What to work on:
Search the entries for the word "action". Copy every line that holds it.

Dataset content:
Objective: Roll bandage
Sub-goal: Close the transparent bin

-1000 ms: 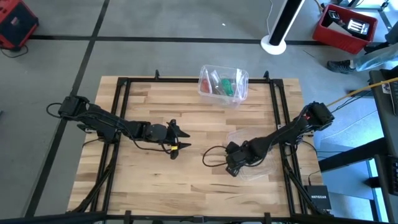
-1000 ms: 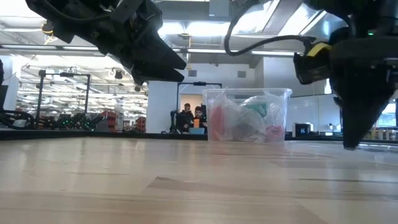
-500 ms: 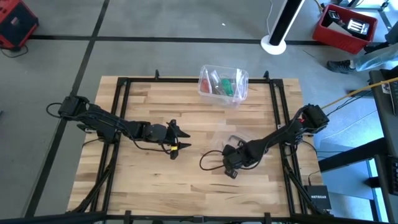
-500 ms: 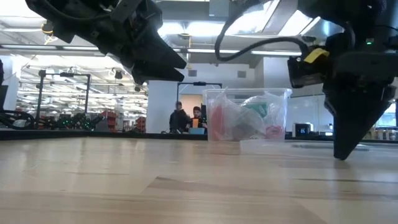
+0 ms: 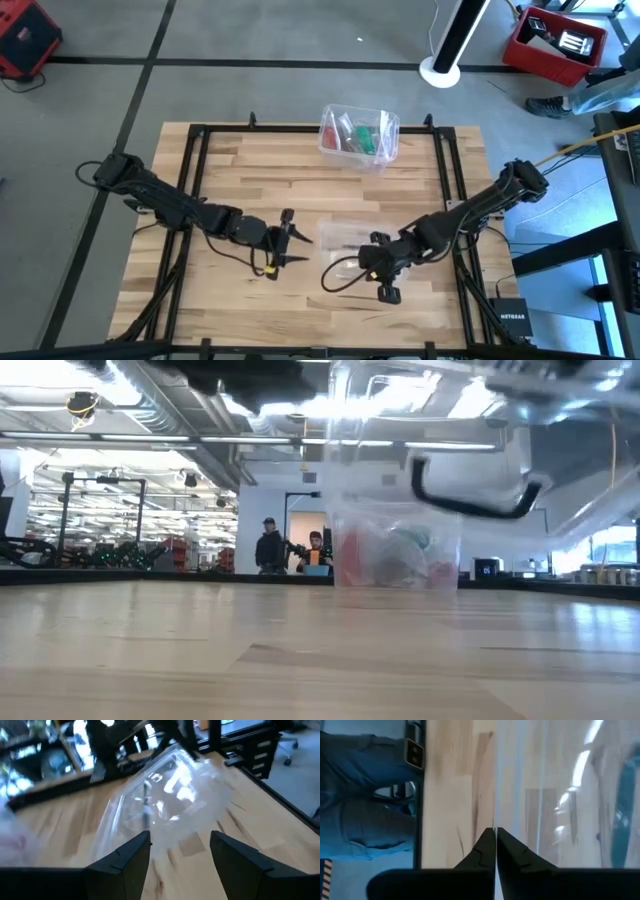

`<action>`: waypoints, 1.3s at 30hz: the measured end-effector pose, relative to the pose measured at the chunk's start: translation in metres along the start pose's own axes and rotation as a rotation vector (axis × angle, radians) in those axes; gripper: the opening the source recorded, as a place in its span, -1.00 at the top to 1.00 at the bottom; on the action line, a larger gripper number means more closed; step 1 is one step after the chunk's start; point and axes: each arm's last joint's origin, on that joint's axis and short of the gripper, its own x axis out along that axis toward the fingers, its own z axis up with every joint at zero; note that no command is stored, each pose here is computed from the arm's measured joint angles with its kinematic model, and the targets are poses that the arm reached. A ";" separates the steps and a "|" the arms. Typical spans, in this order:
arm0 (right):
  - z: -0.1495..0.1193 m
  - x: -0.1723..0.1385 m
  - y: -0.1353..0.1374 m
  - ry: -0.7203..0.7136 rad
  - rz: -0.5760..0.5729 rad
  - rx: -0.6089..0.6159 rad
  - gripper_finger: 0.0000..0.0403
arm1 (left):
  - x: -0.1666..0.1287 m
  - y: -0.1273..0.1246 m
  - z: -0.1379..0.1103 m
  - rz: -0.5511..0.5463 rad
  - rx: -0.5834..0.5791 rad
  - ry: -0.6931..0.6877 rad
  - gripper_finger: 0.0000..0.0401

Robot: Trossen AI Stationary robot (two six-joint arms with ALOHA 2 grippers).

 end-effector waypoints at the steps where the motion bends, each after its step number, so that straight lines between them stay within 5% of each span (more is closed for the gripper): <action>1: 0.002 -0.004 0.002 -0.009 0.008 -0.004 0.99 | -0.001 -0.003 0.003 -0.006 0.034 -0.009 0.01; 14: 0.015 -0.019 0.011 -0.079 0.068 -0.030 0.99 | -0.002 -0.011 0.010 0.085 0.169 -0.027 0.01; 24: 0.022 -0.020 0.014 -0.143 0.112 -0.071 1.00 | 0.005 -0.012 0.006 0.042 0.192 -0.035 0.13; 39: 0.017 -0.019 0.005 -0.100 -0.010 -0.043 1.00 | 0.005 -0.020 -0.001 0.012 0.199 0.023 0.19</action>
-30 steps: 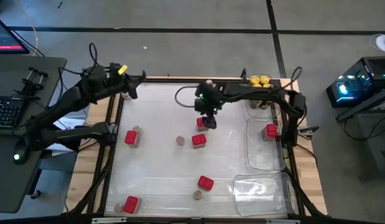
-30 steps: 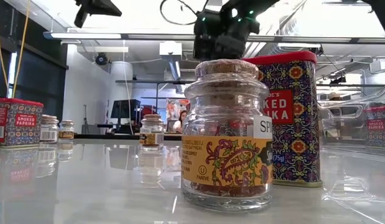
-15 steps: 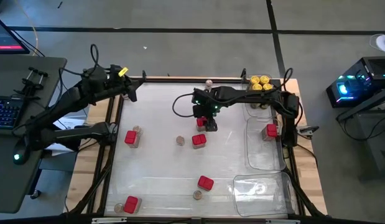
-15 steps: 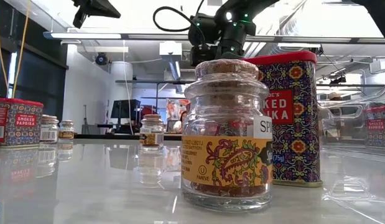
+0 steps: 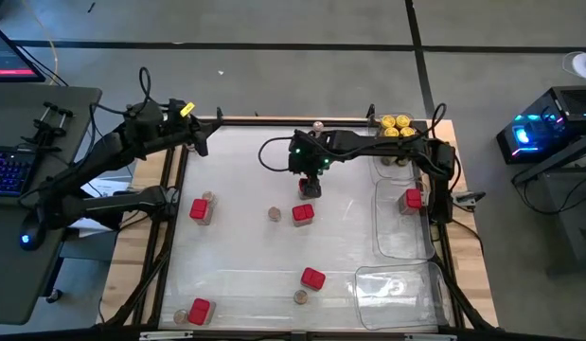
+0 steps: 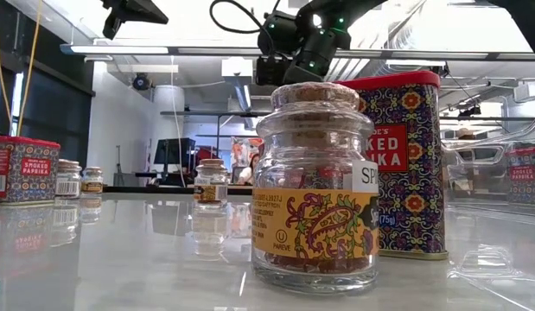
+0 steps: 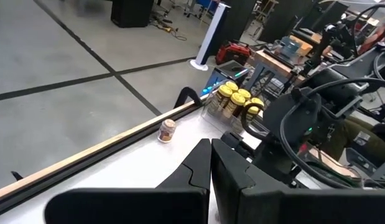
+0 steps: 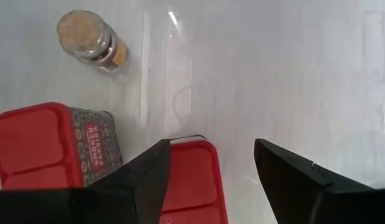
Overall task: Sort spices by type
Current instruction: Put the red seasoning can into the middle transparent bin
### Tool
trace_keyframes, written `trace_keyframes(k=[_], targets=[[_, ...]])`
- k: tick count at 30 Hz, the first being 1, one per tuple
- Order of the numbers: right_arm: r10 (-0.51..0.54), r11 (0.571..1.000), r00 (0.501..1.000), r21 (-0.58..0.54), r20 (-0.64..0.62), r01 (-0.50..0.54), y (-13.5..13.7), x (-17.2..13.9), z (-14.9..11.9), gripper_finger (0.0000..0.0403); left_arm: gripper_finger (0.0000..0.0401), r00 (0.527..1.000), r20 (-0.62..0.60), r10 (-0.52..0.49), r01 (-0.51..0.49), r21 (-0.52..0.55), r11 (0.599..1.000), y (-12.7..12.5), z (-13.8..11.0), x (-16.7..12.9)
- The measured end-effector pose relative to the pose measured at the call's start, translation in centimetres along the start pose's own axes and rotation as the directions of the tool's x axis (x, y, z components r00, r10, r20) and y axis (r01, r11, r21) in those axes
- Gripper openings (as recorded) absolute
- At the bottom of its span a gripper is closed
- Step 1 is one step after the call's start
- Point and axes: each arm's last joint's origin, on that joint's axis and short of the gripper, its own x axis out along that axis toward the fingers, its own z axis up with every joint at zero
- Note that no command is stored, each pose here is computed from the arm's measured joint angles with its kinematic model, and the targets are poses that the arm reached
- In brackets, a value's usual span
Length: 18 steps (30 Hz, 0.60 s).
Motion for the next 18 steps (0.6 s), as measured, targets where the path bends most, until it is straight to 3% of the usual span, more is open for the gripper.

Solution to the problem:
`<action>`: waypoints, 1.3s at 30hz: the measured end-effector pose, relative to the pose measured at the chunk's start: translation in metres along the start pose's own axes and rotation as a rotation vector (axis × angle, radians) in those axes; gripper: the opening the source recorded, as a place in its span, -1.00 at the top to 1.00 at the bottom; on the action line, a larger gripper number means more closed; step 1 is one step after the chunk's start; point and axes: each arm's last joint's origin, on that joint's axis and short of the gripper, its own x axis out along that axis toward the fingers, its own z axis up with every joint at zero; note that no command is stored, each pose here is computed from the arm's measured joint angles with its kinematic model, and the targets are poses that the arm reached. A ";" separates the steps and a "|" the arms. Typical spans, in this order:
 end-effector waypoints at the steps where the motion bends, each after its step number, so that straight lines between them stay within 5% of each span (more is closed for the gripper): <action>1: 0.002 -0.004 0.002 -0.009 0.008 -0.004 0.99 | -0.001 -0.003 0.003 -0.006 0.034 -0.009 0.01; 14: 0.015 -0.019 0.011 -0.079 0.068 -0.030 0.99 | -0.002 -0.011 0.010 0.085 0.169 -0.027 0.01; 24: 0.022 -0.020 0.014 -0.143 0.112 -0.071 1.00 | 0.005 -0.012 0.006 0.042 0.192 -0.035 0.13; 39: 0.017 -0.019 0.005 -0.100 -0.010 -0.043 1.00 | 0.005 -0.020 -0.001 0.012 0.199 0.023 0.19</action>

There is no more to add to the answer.